What you are asked to do
Calculate how many lines of the data hold "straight". The answer consists of that number only.
=======
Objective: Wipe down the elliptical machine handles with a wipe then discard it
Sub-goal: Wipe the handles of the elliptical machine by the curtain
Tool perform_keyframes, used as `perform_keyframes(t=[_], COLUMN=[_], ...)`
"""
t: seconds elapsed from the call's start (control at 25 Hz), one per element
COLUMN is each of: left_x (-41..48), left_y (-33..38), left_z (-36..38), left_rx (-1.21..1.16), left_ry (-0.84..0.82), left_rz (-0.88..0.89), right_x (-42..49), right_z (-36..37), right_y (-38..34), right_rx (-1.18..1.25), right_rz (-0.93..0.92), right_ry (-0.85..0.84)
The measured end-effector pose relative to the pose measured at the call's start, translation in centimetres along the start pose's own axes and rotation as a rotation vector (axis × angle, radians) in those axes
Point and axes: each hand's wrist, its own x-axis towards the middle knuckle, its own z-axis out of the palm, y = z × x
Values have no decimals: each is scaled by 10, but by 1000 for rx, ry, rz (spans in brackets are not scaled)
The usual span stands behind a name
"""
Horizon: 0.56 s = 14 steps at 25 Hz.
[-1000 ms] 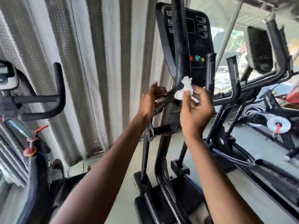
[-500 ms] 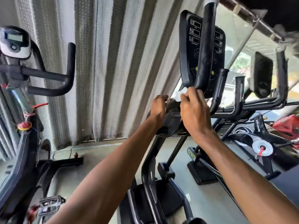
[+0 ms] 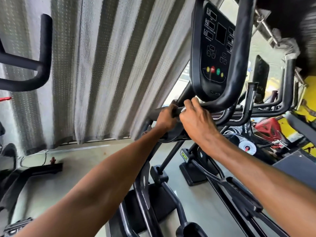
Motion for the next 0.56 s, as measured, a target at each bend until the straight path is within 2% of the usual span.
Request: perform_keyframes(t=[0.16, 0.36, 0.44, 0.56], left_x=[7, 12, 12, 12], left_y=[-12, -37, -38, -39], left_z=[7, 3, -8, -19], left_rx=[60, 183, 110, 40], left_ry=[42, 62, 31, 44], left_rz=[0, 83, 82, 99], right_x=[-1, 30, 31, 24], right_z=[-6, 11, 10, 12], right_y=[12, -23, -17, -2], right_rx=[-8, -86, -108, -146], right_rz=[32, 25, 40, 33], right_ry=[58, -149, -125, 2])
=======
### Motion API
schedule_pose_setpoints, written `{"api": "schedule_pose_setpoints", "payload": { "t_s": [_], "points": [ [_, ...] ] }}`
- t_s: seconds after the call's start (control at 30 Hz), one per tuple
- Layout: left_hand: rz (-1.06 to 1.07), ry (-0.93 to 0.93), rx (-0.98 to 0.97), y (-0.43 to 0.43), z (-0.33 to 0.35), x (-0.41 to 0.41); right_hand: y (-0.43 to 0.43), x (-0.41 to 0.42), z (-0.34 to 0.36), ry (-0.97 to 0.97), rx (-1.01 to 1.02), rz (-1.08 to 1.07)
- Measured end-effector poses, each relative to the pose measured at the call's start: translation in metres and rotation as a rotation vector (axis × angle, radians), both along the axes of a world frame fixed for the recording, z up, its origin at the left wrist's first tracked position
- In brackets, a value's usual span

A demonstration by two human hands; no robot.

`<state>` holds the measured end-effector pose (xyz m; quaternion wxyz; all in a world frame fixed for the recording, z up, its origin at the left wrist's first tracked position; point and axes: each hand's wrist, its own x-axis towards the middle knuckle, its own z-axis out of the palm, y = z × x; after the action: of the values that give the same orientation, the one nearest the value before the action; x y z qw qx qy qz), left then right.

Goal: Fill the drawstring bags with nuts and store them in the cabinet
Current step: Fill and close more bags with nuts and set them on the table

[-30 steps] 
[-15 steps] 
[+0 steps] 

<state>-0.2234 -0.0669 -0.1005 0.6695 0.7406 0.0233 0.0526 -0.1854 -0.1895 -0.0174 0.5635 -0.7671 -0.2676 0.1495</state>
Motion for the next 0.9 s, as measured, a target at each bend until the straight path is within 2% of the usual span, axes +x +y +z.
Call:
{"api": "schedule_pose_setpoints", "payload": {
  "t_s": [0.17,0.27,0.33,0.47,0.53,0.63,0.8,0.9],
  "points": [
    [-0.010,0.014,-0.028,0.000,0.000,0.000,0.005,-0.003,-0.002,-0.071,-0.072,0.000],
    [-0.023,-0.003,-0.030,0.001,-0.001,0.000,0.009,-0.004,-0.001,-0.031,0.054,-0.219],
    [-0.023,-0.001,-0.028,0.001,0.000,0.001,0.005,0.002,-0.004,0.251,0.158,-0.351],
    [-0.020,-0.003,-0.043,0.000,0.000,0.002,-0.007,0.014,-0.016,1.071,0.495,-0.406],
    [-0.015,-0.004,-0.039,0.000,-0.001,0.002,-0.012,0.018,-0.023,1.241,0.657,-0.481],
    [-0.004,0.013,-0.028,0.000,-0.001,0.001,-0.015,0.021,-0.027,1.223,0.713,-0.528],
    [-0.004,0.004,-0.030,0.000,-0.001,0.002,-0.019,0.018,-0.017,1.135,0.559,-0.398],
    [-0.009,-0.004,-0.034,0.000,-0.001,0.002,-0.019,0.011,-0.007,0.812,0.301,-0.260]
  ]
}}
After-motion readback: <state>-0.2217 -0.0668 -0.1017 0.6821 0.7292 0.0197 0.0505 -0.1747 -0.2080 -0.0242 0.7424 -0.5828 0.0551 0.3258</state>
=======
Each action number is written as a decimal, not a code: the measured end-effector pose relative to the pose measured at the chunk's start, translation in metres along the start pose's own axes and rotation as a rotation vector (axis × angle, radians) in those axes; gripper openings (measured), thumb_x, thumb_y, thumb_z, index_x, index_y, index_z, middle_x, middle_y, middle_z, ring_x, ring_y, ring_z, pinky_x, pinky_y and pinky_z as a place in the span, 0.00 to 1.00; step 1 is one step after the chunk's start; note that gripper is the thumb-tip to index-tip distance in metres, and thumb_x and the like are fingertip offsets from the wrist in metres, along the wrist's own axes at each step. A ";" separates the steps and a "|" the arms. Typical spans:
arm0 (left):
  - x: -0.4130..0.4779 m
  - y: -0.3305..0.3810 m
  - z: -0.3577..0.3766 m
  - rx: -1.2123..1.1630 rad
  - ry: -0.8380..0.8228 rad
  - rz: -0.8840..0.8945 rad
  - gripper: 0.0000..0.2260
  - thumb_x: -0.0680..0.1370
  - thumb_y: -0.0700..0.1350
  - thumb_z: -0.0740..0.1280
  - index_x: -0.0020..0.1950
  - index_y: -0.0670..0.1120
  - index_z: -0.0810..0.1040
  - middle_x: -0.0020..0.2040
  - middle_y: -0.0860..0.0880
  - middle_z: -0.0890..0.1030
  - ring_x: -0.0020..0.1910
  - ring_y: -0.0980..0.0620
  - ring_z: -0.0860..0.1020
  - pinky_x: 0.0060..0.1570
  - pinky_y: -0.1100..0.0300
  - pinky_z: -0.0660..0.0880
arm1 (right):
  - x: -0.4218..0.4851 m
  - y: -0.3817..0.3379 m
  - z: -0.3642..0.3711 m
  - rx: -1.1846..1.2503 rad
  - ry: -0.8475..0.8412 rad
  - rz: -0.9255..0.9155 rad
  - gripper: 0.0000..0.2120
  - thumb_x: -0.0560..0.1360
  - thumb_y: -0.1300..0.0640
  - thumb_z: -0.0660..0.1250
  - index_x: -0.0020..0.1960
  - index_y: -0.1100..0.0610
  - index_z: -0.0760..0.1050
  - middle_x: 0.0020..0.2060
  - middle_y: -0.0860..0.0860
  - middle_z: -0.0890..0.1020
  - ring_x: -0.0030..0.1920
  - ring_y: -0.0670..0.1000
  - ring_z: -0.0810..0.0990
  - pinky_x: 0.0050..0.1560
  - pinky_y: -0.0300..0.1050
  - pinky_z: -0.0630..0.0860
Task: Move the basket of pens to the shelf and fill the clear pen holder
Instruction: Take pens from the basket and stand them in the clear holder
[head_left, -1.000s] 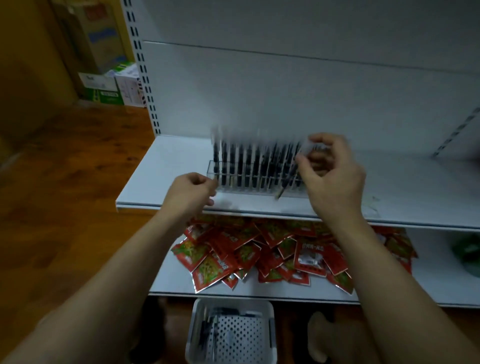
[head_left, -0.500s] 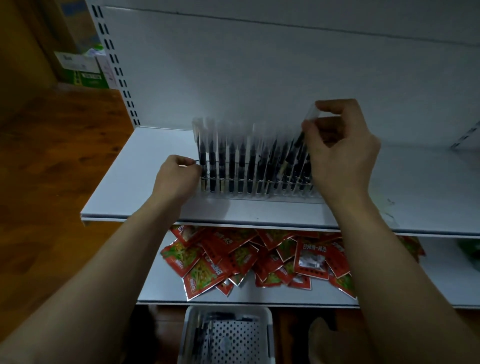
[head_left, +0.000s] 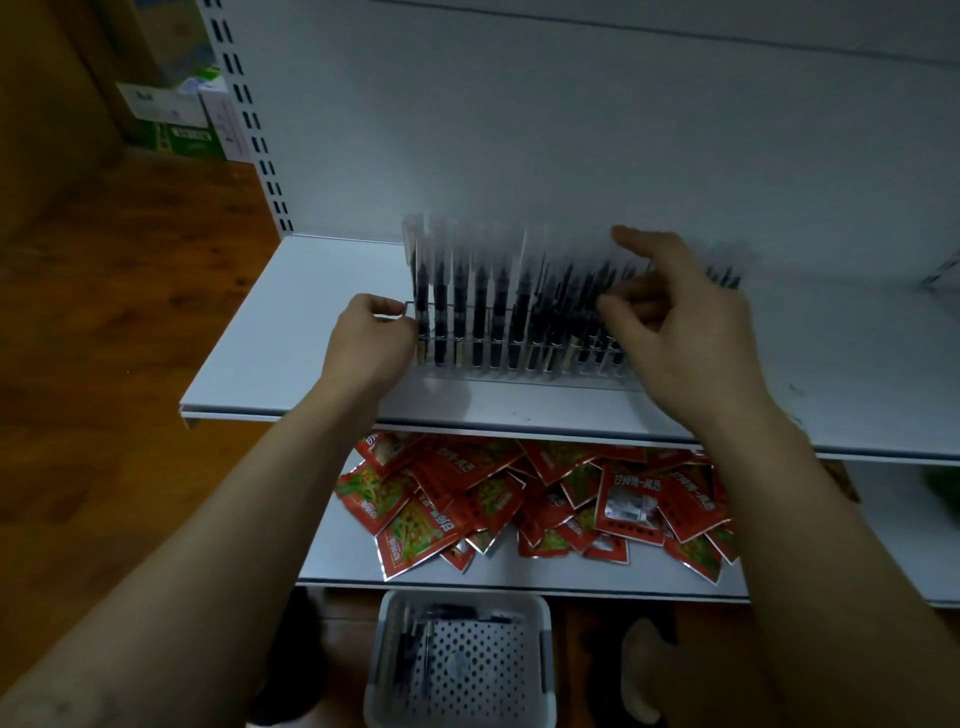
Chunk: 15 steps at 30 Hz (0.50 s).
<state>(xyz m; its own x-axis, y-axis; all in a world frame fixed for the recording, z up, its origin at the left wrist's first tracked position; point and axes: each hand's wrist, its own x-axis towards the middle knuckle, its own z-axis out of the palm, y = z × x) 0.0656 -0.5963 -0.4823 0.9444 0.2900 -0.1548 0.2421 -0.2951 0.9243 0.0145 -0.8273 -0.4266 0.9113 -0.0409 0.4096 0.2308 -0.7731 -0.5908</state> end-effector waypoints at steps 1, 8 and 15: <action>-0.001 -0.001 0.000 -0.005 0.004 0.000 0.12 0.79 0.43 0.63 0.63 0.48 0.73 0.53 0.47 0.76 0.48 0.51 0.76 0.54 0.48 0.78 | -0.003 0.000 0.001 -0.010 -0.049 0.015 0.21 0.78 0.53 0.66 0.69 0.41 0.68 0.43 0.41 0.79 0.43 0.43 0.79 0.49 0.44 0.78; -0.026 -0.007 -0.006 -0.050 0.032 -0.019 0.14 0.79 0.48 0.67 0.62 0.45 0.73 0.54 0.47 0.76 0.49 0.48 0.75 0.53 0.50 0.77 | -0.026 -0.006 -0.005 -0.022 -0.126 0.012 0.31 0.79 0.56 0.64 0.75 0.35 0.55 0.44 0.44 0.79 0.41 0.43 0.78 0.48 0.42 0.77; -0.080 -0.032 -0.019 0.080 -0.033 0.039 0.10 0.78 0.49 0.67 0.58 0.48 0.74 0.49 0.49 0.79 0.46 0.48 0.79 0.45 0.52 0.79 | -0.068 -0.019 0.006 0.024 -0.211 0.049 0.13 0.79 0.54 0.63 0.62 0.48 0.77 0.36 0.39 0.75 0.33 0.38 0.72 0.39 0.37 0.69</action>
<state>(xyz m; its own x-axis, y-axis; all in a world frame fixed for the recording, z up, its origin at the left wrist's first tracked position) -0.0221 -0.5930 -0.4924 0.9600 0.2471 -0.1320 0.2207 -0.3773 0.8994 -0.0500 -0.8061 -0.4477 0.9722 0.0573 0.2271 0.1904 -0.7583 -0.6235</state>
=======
Written response
2